### WHAT TO PRODUCE
Needed from the data below: every line from the one with "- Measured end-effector" up to and including the one with "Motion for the", repeated exactly and with nothing else.

Source records:
+--

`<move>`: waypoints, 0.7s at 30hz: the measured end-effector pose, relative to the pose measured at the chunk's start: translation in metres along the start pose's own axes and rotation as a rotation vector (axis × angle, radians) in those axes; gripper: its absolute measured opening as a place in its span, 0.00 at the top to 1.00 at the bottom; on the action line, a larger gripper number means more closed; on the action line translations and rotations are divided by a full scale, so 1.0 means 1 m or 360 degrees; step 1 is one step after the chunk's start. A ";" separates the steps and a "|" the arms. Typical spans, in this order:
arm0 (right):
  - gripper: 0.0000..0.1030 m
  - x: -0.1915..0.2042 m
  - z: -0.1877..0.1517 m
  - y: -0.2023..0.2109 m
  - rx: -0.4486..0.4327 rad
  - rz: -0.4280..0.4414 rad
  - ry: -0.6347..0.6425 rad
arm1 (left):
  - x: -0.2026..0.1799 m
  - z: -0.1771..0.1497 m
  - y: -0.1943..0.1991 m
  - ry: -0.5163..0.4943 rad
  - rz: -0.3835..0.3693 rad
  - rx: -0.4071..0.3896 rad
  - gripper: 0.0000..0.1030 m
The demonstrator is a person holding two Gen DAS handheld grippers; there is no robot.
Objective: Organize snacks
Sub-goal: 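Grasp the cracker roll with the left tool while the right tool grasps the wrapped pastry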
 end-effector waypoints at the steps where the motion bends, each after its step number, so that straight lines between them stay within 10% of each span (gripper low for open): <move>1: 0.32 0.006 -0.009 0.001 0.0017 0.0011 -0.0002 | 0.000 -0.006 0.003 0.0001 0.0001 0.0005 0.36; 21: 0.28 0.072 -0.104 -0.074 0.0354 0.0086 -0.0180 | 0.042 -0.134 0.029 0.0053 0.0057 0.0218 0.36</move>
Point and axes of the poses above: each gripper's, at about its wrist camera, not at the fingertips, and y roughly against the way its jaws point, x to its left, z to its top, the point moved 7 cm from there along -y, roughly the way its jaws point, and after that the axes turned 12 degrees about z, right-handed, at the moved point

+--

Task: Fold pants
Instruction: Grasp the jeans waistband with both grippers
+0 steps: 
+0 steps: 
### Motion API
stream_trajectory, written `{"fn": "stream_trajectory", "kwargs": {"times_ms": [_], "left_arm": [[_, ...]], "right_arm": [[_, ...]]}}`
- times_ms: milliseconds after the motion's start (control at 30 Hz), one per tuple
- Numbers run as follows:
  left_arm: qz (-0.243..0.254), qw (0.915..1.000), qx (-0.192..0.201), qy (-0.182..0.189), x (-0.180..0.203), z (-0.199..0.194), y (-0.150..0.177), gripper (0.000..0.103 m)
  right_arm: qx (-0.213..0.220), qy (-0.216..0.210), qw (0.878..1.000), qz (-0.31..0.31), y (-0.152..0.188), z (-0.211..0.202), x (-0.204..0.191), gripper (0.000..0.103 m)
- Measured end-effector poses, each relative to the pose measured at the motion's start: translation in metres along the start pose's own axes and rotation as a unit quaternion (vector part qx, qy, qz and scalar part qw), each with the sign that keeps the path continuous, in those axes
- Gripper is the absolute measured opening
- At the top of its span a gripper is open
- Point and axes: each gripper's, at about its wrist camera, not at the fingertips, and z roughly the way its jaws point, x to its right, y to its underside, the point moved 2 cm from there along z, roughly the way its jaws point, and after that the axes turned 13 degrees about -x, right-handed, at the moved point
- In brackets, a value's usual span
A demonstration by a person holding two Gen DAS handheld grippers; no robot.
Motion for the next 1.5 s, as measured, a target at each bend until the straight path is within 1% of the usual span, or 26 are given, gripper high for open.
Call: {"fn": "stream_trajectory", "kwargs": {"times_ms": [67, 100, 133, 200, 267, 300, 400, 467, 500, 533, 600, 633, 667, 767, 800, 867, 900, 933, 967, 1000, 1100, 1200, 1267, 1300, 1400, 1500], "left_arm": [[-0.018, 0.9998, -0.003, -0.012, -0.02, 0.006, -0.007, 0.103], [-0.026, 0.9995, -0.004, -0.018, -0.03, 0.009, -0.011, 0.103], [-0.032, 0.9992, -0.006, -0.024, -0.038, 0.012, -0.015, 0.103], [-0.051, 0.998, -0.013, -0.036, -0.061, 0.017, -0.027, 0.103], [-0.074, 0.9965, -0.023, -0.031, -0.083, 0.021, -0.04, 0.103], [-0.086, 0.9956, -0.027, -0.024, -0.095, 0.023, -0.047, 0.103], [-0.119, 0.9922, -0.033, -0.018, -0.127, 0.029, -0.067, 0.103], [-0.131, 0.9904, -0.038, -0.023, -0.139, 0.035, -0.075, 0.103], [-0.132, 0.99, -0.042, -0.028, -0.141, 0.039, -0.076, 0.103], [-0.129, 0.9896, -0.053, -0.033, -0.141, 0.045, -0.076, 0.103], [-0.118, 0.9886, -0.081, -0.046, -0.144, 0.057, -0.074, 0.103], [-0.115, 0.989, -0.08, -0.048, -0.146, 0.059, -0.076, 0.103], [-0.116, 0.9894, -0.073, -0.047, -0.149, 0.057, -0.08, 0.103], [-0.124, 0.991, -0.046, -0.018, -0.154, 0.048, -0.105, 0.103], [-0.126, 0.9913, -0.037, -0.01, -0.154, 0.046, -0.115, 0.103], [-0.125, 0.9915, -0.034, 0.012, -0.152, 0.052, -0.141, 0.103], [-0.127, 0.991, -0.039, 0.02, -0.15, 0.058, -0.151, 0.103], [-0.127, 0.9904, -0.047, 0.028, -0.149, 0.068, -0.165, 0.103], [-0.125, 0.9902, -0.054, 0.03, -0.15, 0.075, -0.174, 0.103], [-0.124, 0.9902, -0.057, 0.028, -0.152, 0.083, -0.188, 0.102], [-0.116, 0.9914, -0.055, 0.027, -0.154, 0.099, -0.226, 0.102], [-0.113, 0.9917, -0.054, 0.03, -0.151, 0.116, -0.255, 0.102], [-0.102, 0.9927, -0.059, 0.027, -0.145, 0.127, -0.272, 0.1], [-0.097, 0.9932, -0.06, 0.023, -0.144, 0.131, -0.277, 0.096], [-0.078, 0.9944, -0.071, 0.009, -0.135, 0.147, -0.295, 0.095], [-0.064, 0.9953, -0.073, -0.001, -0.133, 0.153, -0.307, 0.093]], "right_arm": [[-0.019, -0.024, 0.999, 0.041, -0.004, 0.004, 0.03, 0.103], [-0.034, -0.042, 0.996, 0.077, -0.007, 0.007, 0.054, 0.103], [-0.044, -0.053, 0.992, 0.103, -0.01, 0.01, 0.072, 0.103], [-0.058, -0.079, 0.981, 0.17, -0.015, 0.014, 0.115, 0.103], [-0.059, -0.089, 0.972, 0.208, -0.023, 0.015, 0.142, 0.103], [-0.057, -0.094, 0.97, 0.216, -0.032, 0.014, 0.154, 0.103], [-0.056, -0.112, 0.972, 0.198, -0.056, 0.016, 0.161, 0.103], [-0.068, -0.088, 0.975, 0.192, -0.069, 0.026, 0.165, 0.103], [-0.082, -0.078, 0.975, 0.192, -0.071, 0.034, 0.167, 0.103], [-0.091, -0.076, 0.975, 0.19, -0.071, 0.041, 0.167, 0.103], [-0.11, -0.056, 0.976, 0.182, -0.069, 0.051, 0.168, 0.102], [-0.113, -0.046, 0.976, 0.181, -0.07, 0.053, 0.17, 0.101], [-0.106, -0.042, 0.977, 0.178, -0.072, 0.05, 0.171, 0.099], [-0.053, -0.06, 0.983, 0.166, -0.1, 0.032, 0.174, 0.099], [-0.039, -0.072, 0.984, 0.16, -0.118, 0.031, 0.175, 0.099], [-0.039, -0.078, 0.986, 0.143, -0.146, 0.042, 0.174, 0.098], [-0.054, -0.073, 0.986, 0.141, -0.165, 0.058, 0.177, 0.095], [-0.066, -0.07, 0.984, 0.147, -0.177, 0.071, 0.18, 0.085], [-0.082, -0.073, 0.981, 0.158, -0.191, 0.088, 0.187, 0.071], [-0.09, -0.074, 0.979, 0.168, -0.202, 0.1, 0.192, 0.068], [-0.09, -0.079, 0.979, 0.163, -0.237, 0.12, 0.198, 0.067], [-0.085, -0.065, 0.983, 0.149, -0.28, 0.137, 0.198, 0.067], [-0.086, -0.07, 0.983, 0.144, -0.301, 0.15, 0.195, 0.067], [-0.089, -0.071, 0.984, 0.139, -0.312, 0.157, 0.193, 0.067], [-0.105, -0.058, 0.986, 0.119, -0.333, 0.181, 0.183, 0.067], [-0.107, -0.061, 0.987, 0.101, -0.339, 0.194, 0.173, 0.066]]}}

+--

### SOLUTION TO THIS EXERCISE
- Measured end-effector poses, each relative to the pose measured at the motion's start: translation in metres along the start pose's own axes and rotation as a unit quaternion (vector part qx, qy, qz and scalar part qw), each with the sign that keeps the path continuous, in those axes
- Gripper is the absolute measured opening
- At the top of its span a gripper is open
- Point and axes: each gripper's, at about its wrist camera, not at the fingertips, and z roughly the way its jaws point, x to its right, y to its underside, the point moved 2 cm from there along z, roughly the way its jaws point, and after that the axes turned 13 degrees about -x, right-handed, at the moved point
- In brackets, a value's usual span
A demonstration by a person holding two Gen DAS handheld grippers; no robot.
Motion for the next 1.5 s, as measured, a target at each bend until the straight path is within 1% of the usual span, or 26 are given, gripper high for open.

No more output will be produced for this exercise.